Each line that contains the word "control" counts once; give the total for the records below and nothing else.

Start of RECORD SET

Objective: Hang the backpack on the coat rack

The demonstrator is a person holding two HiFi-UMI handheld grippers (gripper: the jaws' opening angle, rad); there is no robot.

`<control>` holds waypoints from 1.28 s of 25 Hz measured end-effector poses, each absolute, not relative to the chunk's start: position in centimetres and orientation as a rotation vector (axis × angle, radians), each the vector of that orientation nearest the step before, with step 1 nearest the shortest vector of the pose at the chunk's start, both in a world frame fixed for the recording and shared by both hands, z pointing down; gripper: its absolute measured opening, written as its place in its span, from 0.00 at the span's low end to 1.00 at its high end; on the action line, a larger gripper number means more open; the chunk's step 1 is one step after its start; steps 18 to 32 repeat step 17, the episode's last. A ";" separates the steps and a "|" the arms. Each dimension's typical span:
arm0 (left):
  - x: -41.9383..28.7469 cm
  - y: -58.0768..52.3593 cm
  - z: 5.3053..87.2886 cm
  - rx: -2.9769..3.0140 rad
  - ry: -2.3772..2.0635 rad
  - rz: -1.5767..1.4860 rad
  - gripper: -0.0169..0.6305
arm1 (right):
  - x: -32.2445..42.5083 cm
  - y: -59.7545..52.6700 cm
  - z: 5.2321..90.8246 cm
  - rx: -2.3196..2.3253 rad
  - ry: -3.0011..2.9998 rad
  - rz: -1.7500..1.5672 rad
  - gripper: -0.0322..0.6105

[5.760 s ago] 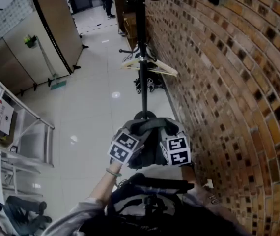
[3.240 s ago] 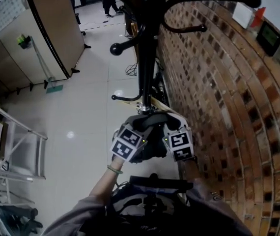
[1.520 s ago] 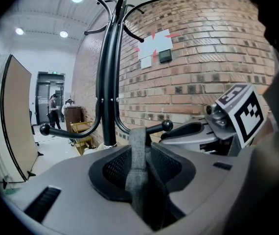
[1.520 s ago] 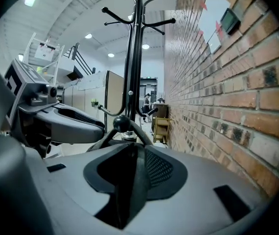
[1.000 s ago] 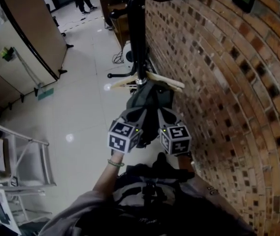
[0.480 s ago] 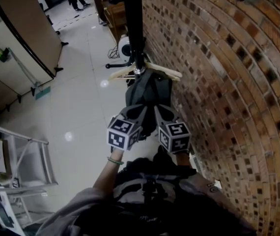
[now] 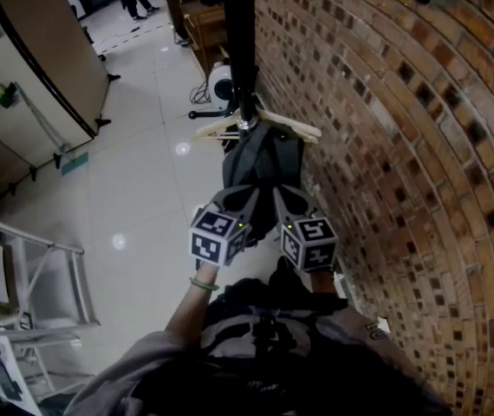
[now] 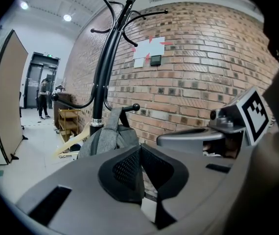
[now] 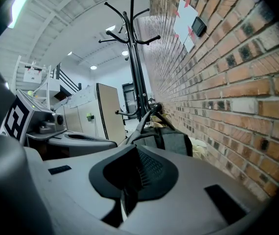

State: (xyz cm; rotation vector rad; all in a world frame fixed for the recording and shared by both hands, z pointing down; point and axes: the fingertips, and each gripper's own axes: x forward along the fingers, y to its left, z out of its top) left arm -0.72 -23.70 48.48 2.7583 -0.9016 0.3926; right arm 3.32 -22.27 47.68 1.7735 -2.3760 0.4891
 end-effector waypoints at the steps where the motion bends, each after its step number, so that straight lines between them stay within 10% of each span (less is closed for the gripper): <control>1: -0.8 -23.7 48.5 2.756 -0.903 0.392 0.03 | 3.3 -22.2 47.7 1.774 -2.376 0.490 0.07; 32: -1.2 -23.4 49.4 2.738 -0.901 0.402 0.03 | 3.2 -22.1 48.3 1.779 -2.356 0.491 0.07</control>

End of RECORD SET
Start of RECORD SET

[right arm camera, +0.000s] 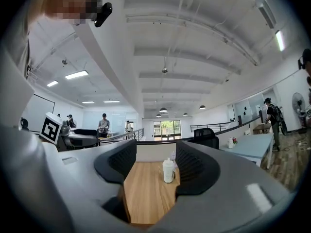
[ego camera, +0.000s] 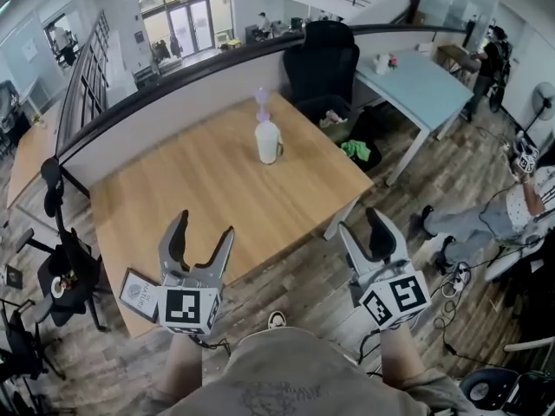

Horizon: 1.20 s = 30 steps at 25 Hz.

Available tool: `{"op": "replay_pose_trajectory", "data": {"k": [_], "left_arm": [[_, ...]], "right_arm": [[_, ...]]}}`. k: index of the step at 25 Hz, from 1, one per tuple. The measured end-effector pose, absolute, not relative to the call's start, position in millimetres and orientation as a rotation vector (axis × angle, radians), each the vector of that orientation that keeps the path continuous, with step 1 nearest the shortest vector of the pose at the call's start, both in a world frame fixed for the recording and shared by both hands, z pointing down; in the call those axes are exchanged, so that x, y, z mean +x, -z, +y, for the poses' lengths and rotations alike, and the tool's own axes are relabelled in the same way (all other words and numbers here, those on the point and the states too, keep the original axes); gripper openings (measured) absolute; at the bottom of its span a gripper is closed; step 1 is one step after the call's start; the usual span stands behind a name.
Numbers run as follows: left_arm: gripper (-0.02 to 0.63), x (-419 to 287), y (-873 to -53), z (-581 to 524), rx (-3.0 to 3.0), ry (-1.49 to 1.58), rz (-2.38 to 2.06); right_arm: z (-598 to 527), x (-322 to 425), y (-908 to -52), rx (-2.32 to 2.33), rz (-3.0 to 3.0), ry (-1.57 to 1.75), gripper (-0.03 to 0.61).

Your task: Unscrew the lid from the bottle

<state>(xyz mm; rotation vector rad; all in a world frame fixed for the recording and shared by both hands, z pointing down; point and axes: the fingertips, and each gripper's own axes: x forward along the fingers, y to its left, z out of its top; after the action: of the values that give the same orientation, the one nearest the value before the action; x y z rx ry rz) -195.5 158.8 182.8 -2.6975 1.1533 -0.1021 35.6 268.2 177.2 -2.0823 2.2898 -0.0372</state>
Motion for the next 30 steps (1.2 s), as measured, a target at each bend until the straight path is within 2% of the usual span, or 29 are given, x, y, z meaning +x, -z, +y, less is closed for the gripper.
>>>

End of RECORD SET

▶ [EXPECTED OUTPUT]: 2